Greens Organise
- Abbreviation: GO
- Formation: 7 September 2024 (23 months ago)
- Headquarters: Brighton, England, BN1 3PB
- Region served: England and Wales
- Affiliations: Green Party of England and Wales
- Website: greensorganise.uk

= Greens Organise =

UK left-wing campaigning organisation

Greens Organise is a British left-wing political organisation formed by members of the Green Party of England and Wales. It was founded in September 2024 by around 150 party members including Zoë Garbett AM, and endorsed by Siân Berry MP.

== Ideology ==
One concern of its members is ensuring the Green Party doesn't shift rightwards towards establishment centrist politics as some green parties in Europe have, and that the party instead strengthens ties to the labour movement.
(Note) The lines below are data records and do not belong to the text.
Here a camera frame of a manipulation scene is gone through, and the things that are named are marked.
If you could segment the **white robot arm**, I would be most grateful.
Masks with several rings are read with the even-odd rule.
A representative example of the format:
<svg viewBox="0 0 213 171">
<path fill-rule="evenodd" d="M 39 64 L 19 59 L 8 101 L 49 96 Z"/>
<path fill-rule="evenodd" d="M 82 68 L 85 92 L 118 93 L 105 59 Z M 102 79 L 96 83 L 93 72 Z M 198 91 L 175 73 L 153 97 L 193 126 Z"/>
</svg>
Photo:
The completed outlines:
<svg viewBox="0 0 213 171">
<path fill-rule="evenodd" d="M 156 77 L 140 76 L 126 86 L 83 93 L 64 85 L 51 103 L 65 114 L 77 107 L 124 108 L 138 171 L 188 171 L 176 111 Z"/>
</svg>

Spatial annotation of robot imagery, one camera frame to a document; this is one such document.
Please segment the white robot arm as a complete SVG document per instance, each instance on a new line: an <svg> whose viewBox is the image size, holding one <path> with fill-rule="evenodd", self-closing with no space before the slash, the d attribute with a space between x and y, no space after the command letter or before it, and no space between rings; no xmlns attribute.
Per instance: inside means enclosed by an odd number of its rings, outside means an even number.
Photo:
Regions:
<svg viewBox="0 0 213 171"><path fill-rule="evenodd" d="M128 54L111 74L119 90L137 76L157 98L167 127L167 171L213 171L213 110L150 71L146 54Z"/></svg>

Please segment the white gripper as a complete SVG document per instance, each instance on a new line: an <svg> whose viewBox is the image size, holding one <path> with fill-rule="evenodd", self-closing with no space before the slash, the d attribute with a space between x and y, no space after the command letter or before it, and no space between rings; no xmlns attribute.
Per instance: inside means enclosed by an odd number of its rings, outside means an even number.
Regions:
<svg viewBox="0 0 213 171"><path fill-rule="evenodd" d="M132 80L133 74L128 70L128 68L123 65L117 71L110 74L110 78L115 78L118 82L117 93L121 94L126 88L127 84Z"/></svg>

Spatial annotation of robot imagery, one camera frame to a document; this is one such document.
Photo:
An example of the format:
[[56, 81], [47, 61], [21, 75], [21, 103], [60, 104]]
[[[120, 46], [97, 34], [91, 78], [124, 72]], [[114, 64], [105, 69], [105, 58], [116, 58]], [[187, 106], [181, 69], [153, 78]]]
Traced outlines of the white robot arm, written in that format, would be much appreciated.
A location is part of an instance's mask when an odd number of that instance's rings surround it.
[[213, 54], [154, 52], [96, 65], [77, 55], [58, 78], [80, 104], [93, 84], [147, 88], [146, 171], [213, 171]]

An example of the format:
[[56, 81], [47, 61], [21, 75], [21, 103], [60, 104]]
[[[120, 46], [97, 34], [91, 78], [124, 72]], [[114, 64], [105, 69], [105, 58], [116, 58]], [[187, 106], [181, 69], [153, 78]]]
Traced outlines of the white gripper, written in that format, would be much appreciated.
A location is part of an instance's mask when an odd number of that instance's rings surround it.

The organisation describes itself as supporting internationalism, anti-capitalism, eco-socialism and ecological transformation.

== Organisation ==
Following its foundation, six working groups were established with specific intents:

1. Organise GO internally, in part to increase ties between left-wing elements within the party.
2. Further democratise and reform the party.
3. Educate members about broader societal issues, such as class consciousness.
4. Improve the party's public communications.
5. Improve ties to workers and community organisations.
6. Improve the culture of the party.
While reporting on the 2025 Green leadership election, news site PoliticsHome reported that the campaign for Zack Polanski to lead the party shares many organisers with GO.

GO has been compared to Momentum, a left-wing group associated with Jeremy Corbyn's leadership of the Labour party.

In August 2025, the first steering committee of Greens Organise was elected.